◆ TASK TO CARRY OUT
Begin at the line containing "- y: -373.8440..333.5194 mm" in the data below and go on through the line containing "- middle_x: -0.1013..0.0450", repeating each line exactly; include both ends and no other line.

(SUPPLIED INFORMATION Opens)

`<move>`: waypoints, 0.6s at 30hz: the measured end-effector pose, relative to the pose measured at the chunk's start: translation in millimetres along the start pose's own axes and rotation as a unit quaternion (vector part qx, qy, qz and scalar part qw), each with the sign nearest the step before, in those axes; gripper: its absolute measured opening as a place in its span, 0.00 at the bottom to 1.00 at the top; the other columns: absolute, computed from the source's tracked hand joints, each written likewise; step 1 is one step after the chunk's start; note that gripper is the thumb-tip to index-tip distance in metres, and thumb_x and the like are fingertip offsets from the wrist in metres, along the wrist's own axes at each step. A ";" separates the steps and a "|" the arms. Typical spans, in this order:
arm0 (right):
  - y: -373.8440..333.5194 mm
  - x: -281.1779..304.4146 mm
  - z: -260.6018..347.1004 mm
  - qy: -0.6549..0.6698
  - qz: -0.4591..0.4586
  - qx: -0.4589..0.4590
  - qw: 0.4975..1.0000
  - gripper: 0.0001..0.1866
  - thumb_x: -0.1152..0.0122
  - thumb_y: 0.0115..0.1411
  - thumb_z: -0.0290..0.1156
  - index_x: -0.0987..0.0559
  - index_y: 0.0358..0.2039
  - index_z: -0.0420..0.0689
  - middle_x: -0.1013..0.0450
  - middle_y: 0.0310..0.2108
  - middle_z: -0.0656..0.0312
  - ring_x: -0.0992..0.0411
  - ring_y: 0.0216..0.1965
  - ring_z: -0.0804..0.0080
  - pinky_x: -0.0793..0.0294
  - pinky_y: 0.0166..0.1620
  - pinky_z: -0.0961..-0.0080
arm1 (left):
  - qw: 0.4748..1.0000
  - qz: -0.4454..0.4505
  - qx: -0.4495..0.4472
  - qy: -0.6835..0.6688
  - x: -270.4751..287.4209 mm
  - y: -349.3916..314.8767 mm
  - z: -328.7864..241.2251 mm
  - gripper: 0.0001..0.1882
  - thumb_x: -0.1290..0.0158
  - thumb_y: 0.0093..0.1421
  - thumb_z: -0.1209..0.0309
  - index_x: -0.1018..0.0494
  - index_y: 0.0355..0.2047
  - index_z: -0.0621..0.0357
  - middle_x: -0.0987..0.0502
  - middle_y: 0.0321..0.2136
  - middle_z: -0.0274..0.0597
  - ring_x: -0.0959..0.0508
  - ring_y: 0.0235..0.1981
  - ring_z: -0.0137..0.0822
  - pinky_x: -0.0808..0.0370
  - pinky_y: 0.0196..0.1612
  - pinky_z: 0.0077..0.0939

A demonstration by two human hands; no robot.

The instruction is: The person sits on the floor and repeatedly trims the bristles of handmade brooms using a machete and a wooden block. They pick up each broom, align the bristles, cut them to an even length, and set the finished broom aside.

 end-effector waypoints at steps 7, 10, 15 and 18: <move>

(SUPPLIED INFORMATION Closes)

◆ RESPONSE FOR THIS EXERCISE
  - y: -373.8440..333.5194 mm
  - x: -281.1779..304.4146 mm
  - z: -260.6018..347.1004 mm
  - qy: -0.6549..0.6698
  - qz: -0.4591..0.4586
  - qx: -0.4589..0.4590
  - qw: 0.4975..1.0000
  - gripper: 0.0001..0.1866
  - thumb_x: -0.1152..0.0122
  - thumb_y: 0.0115..0.1411
  - thumb_z: -0.0290..0.1156
  - index_x: -0.0987..0.0559
  - index_y: 0.0358..0.2039
  - index_z: -0.0420..0.0689
  - middle_x: -0.1013..0.0450

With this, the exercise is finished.